📝 SummarXiv

Abstract

The most significant excess in the arrival directions of ultra-high-energy cosmic rays with energies $\gtrsim40\,\mathrm{EeV}$ is found in the direction of several interesting source candidates, most prominently the nearby radio galaxy Centaurus A. Naturally, Cen A has been suspected to create the anisotropy - but very different scenarios have been proposed. This includes a subdominant source contribution in combination with isotropic background sources, as well as a scenario where Cen A supplies the whole cosmic-ray flux above the ankle. Recently, it was suggested that the overdensity could instead consist of strongly deflected events from the Sombrero galaxy.
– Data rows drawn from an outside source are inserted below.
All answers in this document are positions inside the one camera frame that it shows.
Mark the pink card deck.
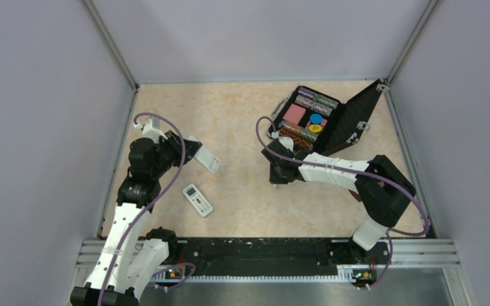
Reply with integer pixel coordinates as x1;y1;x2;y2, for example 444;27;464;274
283;104;306;125

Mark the green chip stack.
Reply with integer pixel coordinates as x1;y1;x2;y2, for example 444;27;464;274
299;128;318;143

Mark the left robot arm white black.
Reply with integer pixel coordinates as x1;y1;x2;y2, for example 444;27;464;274
70;131;203;305

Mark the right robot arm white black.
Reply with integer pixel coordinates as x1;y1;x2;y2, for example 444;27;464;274
262;138;416;263

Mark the black poker chip case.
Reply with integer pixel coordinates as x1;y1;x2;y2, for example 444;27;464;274
267;79;387;156

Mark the white remote control with screen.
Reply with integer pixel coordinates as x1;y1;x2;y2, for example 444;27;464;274
182;184;214;217

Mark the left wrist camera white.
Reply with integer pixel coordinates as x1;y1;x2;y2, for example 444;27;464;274
141;116;168;144

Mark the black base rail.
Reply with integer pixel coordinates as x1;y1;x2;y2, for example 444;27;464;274
163;237;390;279

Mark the blue dealer chip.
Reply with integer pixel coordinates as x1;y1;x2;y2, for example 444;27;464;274
309;113;323;125

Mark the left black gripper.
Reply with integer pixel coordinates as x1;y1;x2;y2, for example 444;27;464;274
151;129;202;178

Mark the orange black chip row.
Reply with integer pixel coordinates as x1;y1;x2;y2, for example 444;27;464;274
279;120;313;150

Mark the yellow dealer chip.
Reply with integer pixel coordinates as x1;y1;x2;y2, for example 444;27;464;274
308;124;323;133

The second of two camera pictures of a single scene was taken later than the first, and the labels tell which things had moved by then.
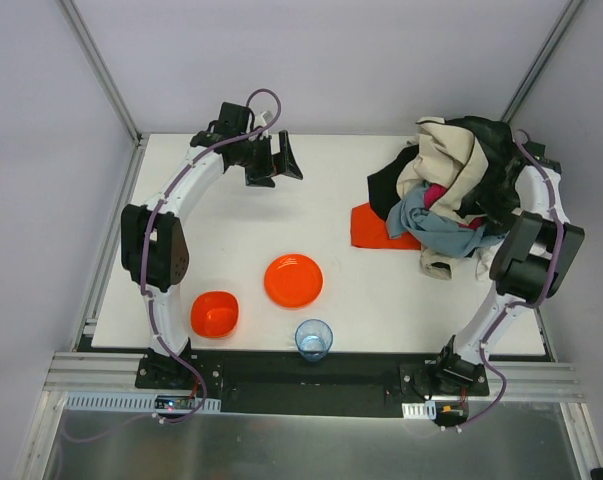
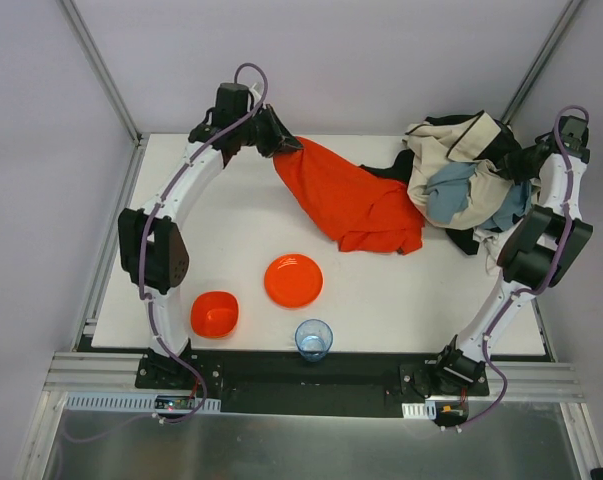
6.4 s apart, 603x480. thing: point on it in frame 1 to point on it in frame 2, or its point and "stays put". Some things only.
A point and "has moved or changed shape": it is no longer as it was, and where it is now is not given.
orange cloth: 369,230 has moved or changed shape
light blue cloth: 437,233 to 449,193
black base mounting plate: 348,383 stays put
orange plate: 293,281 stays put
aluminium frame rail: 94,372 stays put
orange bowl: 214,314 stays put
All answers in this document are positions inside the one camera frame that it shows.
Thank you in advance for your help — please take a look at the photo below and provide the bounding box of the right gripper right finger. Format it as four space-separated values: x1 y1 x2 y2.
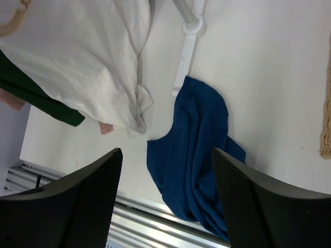
212 148 330 247

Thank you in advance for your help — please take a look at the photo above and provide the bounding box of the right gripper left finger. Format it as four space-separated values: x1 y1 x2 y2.
1 148 123 247

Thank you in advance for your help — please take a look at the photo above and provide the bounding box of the blue t shirt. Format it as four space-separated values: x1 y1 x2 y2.
146 76 246 240

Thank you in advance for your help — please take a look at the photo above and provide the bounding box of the wooden hanger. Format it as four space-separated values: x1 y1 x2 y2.
1 0 31 37

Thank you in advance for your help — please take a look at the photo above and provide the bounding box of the pink shirt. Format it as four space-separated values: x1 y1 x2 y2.
1 89 113 135

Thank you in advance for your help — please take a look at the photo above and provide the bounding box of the green and white shirt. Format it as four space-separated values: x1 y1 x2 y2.
1 1 153 136

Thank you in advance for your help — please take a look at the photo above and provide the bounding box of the wicker basket with liner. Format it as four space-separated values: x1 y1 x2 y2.
319 33 331 161

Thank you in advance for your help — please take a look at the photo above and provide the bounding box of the metal clothes rack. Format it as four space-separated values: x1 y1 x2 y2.
172 0 207 97

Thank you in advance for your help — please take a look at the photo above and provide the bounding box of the aluminium mounting rail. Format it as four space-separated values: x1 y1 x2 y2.
1 162 230 247

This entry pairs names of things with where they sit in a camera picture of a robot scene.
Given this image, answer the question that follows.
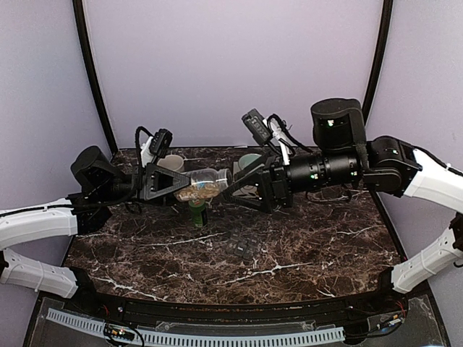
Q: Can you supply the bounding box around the green labelled supplement bottle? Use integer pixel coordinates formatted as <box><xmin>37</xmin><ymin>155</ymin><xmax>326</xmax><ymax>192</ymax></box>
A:
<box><xmin>188</xmin><ymin>200</ymin><xmax>208</xmax><ymax>228</ymax></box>

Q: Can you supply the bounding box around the black left frame post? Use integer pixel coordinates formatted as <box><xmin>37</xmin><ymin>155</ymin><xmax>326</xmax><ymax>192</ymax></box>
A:
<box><xmin>72</xmin><ymin>0</ymin><xmax>119</xmax><ymax>155</ymax></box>

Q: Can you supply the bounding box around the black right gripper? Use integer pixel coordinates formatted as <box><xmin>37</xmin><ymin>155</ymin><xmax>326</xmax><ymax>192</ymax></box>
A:
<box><xmin>221</xmin><ymin>149</ymin><xmax>360</xmax><ymax>214</ymax></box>

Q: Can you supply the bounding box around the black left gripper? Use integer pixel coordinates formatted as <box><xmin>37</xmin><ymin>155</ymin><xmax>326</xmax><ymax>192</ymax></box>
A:
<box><xmin>96</xmin><ymin>162</ymin><xmax>201</xmax><ymax>205</ymax></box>

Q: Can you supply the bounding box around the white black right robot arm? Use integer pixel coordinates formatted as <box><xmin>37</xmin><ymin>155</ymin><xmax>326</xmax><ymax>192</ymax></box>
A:
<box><xmin>223</xmin><ymin>98</ymin><xmax>462</xmax><ymax>314</ymax></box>

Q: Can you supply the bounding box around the white floral ceramic mug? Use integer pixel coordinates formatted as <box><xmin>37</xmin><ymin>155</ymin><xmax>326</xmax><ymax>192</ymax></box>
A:
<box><xmin>157</xmin><ymin>154</ymin><xmax>184</xmax><ymax>173</ymax></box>

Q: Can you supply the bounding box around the light green ceramic bowl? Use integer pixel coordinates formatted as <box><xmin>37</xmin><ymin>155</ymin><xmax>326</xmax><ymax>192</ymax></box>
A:
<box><xmin>237</xmin><ymin>153</ymin><xmax>261</xmax><ymax>171</ymax></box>

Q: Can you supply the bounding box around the black right frame post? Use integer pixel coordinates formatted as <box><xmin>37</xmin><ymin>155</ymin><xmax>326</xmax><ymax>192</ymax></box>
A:
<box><xmin>362</xmin><ymin>0</ymin><xmax>394</xmax><ymax>123</ymax></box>

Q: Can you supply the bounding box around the white slotted cable duct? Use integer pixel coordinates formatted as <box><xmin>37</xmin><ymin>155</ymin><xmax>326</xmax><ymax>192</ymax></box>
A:
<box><xmin>46</xmin><ymin>308</ymin><xmax>346</xmax><ymax>346</ymax></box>

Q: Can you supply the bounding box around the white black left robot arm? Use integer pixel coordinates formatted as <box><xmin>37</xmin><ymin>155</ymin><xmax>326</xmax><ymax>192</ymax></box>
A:
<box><xmin>1</xmin><ymin>145</ymin><xmax>190</xmax><ymax>315</ymax></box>

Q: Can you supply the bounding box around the black frame post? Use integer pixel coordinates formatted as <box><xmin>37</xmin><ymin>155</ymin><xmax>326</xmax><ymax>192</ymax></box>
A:
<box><xmin>72</xmin><ymin>0</ymin><xmax>119</xmax><ymax>155</ymax></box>
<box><xmin>362</xmin><ymin>0</ymin><xmax>394</xmax><ymax>123</ymax></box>

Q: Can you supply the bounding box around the square floral ceramic plate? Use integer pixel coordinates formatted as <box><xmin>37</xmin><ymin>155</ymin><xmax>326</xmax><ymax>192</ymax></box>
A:
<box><xmin>232</xmin><ymin>162</ymin><xmax>260</xmax><ymax>200</ymax></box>

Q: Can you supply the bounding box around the clear pill bottle green label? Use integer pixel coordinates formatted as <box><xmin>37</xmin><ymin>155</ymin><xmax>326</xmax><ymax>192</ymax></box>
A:
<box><xmin>174</xmin><ymin>168</ymin><xmax>232</xmax><ymax>202</ymax></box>

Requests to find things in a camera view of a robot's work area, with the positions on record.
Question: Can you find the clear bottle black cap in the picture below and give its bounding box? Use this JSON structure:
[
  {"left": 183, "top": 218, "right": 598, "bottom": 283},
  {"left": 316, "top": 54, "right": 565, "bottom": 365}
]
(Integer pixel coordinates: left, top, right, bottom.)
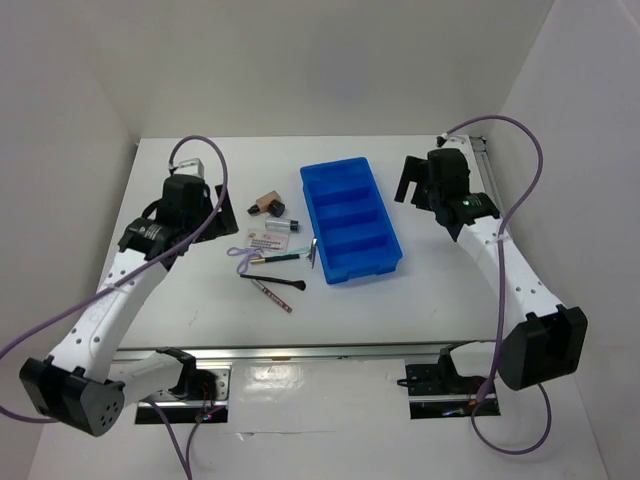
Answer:
[{"left": 264, "top": 216, "right": 300, "bottom": 233}]

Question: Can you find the beige foundation bottle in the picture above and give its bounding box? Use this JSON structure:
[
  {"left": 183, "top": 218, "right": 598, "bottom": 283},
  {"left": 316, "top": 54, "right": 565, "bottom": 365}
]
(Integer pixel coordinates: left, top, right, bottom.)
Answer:
[{"left": 247, "top": 191, "right": 285, "bottom": 217}]

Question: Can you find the purple eyelash applicator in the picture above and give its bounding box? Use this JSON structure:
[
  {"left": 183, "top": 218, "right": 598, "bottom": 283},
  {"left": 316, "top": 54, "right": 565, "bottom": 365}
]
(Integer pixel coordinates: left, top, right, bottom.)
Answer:
[{"left": 226, "top": 247, "right": 263, "bottom": 275}]

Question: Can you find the red silver lip pencil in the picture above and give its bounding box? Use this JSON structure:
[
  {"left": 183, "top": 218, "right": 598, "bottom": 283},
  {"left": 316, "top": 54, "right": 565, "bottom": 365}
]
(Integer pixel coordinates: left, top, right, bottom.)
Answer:
[{"left": 251, "top": 279, "right": 292, "bottom": 313}]

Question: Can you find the mint eyebrow razor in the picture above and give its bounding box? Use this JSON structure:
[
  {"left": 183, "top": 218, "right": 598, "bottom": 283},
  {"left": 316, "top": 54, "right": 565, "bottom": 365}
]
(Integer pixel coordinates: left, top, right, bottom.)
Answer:
[{"left": 279, "top": 246, "right": 310, "bottom": 255}]

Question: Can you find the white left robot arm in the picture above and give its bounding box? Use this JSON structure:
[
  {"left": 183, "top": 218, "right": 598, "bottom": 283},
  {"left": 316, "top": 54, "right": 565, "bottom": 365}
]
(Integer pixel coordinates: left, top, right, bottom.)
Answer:
[{"left": 19, "top": 174, "right": 238, "bottom": 437}]

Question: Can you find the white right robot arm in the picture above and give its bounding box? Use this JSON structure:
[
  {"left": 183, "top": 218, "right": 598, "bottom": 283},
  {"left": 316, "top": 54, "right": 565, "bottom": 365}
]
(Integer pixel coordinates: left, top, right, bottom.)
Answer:
[{"left": 395, "top": 148, "right": 588, "bottom": 390}]

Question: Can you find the false eyelash case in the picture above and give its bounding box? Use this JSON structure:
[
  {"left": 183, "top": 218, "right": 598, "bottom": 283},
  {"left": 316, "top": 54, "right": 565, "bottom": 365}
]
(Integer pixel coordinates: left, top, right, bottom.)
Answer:
[{"left": 244, "top": 228, "right": 289, "bottom": 252}]

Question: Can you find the blue plastic organizer tray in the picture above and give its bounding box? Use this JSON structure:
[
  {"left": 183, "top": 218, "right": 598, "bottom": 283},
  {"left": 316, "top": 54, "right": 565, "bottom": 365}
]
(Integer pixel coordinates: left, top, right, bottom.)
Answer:
[{"left": 300, "top": 157, "right": 403, "bottom": 285}]

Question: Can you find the silver hair clip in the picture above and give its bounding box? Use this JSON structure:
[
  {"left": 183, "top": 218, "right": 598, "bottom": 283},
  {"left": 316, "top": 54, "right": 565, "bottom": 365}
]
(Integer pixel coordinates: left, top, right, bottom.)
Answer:
[{"left": 306, "top": 236, "right": 318, "bottom": 268}]

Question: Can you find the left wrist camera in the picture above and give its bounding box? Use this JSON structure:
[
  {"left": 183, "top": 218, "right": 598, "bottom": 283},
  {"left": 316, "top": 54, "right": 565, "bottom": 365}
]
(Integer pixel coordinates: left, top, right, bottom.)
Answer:
[{"left": 169, "top": 158, "right": 204, "bottom": 179}]

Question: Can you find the aluminium side rail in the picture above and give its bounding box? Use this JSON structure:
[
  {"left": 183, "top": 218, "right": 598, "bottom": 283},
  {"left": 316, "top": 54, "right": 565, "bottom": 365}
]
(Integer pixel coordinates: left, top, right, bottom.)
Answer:
[{"left": 469, "top": 136, "right": 503, "bottom": 211}]

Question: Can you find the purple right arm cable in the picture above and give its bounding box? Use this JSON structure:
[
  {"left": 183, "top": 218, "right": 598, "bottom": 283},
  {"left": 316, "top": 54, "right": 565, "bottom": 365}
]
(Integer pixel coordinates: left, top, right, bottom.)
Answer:
[{"left": 447, "top": 115, "right": 553, "bottom": 455}]

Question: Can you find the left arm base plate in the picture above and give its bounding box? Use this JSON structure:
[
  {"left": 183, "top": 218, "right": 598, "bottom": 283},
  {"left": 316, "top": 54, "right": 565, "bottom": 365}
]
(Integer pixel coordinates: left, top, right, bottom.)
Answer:
[{"left": 134, "top": 361, "right": 232, "bottom": 425}]

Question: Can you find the aluminium front rail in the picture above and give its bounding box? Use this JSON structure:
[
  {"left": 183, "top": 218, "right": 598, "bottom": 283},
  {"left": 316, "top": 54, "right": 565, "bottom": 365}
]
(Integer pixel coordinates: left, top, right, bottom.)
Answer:
[{"left": 112, "top": 342, "right": 481, "bottom": 364}]

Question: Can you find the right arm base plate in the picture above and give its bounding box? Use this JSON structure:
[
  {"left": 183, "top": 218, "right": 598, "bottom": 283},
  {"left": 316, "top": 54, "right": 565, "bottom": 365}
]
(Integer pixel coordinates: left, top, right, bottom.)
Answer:
[{"left": 396, "top": 356, "right": 485, "bottom": 420}]

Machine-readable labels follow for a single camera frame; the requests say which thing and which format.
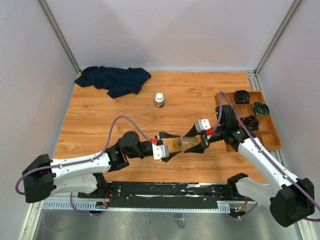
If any right aluminium frame post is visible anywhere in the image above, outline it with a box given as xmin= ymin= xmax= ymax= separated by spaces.
xmin=254 ymin=0 xmax=304 ymax=76

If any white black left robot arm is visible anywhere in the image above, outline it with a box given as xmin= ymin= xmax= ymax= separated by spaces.
xmin=22 ymin=131 xmax=179 ymax=203

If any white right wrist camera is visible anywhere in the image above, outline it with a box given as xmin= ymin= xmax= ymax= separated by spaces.
xmin=194 ymin=119 xmax=211 ymax=133

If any blue yellow rolled tie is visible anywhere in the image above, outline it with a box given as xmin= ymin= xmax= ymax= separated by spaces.
xmin=252 ymin=101 xmax=270 ymax=117

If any yellow translucent pill organizer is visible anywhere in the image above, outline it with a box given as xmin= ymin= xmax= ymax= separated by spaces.
xmin=172 ymin=132 xmax=187 ymax=150

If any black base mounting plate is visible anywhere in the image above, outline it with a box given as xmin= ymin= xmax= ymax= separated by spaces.
xmin=76 ymin=181 xmax=246 ymax=205

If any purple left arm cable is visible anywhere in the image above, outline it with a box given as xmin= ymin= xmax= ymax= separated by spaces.
xmin=15 ymin=115 xmax=161 ymax=217

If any aluminium frame post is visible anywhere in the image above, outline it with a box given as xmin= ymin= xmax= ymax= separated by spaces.
xmin=36 ymin=0 xmax=80 ymax=73
xmin=254 ymin=0 xmax=304 ymax=76

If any brown wooden compartment tray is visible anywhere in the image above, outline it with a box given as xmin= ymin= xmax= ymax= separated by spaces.
xmin=226 ymin=91 xmax=282 ymax=151

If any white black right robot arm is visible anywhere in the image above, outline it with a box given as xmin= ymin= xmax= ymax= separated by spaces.
xmin=185 ymin=105 xmax=316 ymax=227

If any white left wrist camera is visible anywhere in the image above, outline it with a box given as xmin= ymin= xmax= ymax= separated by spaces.
xmin=152 ymin=143 xmax=169 ymax=160

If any left aluminium frame post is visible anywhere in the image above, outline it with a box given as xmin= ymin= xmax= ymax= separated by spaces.
xmin=36 ymin=0 xmax=80 ymax=73

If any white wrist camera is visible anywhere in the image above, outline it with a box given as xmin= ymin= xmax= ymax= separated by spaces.
xmin=152 ymin=143 xmax=169 ymax=160
xmin=194 ymin=119 xmax=211 ymax=133

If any white slotted cable duct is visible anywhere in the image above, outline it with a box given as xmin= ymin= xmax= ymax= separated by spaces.
xmin=42 ymin=200 xmax=231 ymax=214

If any dark navy crumpled cloth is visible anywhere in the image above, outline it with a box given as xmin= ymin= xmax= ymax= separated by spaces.
xmin=74 ymin=66 xmax=152 ymax=99

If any white capped pill bottle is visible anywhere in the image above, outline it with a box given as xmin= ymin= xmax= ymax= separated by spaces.
xmin=154 ymin=92 xmax=165 ymax=108

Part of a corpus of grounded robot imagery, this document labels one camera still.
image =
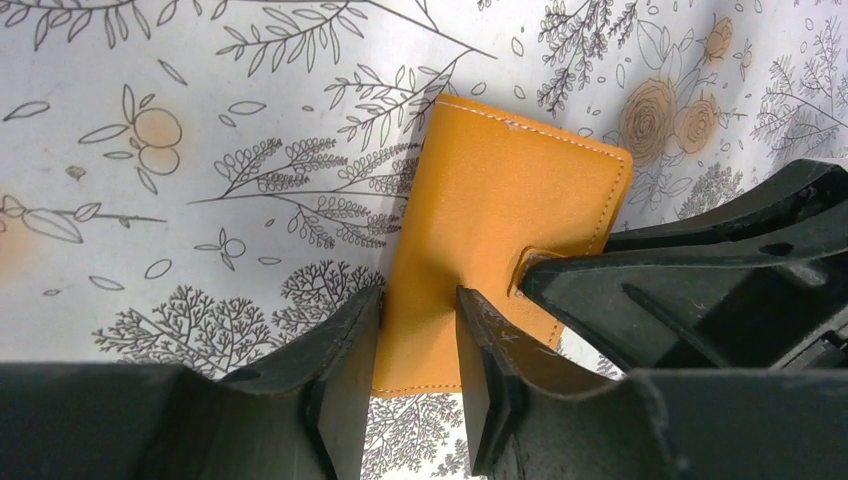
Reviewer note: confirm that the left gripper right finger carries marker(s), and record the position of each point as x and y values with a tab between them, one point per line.
531	413

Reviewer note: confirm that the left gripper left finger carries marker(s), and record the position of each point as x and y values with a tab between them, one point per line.
299	412

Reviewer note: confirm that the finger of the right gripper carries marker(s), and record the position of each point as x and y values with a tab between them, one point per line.
759	282

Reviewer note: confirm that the floral table mat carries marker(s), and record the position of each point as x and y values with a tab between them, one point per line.
201	183

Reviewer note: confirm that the orange leather card holder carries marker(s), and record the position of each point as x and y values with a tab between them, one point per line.
491	188
Thanks to the recent development of several models of the Galactic magnetic field, it is now possible to test these proposed scenarios explicitly. Leveraging the measured overdensity direction, significance, angular scale, and energy evolution, we place limits on the allowed signal fraction, the possible ejected charge number and the strength of the extragalactic magnetic field between the respective source and Earth. We find that the scenario of a subdominant source in the overdensity region requires the charge number to be $Z\lesssim6$ and the extragalactic magnetic field quantity $B/\mathrm{nG} \sqrt{L_c/\mathrm{nG}}$ to be between $~1$ and $~100$. For the Sombrero galaxy to be the source, the dominant charge number has to be around $Z=6$ with $1\lesssim B/\mathrm{nG} \sqrt{L_c/\mathrm{nG}}\lesssim20$. We find that a scenario where all the flux above $30\,\mathrm{EeV}$ is supplied by Cen A or M83 is possible for $20\lesssim B/\mathrm{nG} \sqrt{L_c/\mathrm{nG}}\lesssim30$ and a mixed composition - explaining both the Centaurus region excess and the distribution of the highest-energy events - however, another contributing source is possibly required in the energy range $<30\,\mathrm{EeV}$.